TASK:
Please reproduce the data below exactly, from the first line to the last.
════════
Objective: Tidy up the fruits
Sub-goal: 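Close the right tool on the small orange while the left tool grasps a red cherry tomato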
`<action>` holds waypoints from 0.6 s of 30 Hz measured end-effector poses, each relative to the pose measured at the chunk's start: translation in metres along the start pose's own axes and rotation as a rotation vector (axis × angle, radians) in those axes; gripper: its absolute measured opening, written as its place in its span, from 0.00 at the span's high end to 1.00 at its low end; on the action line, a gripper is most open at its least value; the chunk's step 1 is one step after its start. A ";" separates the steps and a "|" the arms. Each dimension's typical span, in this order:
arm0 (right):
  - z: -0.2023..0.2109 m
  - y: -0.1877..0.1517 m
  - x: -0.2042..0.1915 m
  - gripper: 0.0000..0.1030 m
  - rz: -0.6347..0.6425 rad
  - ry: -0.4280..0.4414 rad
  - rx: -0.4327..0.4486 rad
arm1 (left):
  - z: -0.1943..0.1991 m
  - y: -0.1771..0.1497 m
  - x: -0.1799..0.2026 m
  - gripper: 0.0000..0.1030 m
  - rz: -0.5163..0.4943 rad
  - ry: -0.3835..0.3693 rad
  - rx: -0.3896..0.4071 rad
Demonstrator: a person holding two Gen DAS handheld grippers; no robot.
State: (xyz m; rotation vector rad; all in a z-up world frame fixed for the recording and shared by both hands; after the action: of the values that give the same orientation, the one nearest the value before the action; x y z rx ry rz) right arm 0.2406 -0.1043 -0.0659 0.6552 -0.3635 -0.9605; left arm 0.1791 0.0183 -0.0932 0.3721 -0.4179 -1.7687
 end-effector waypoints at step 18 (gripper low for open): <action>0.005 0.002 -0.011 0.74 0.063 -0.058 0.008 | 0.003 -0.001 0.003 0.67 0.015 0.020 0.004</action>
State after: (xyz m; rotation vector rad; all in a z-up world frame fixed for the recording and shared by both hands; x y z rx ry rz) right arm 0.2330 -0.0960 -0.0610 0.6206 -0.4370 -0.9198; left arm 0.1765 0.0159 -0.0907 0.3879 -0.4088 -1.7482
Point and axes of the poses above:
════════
ANSWER TO THE EXERCISE:
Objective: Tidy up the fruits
Sub-goal: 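Close the right tool on the small orange while the left tool grasps a red cherry tomato
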`<action>` holds waypoints from 0.6 s of 30 Hz measured end-effector poses, each relative to the pose measured at the chunk's start: translation in metres along the start pose's own axes and rotation as a rotation vector (axis × angle, radians) in those axes; gripper: its absolute measured opening, written as its place in its span, from 0.00 at the span's high end to 1.00 at its low end; on the action line, a gripper is most open at its least value; the chunk's step 1 is one step after its start. A ";" separates the steps and a "|" the arms. Each dimension's typical span, in this order:
arm0 (right):
  - z: -0.2023..0.2109 m
  - y: -0.1877..0.1517 m
  - x: -0.2042..0.1915 m
  - gripper: 0.0000..0.1030 m
  - rz: -0.6347..0.6425 rad
  - ry: -0.4280..0.4414 rad
  - rx: -0.4327..0.4486 rad
arm1 (left):
  - z: -0.1943..0.1991 m
  - y: -0.1771..0.1497 m
  - x: -0.1799..0.2026 m
  - gripper: 0.0000..0.1030 m
  - rz: -0.5163..0.4943 rad
  - ry: -0.3835..0.3693 rad
  - rx: -0.3896..0.4071 rad
Demonstrator: a person holding two Gen DAS handheld grippers; no robot.
State: (xyz m; rotation vector rad; all in a z-up world frame fixed for the recording and shared by both hands; after the action: of the values that give the same orientation, the one nearest the value before the action; x y z rx ry rz) right arm 0.2406 -0.1043 -0.0659 0.6552 -0.3635 -0.9605; left arm 0.1791 0.0183 -0.0932 0.3721 -0.4179 -1.7687
 end-effector waypoints at step 18 (gripper low for open): <action>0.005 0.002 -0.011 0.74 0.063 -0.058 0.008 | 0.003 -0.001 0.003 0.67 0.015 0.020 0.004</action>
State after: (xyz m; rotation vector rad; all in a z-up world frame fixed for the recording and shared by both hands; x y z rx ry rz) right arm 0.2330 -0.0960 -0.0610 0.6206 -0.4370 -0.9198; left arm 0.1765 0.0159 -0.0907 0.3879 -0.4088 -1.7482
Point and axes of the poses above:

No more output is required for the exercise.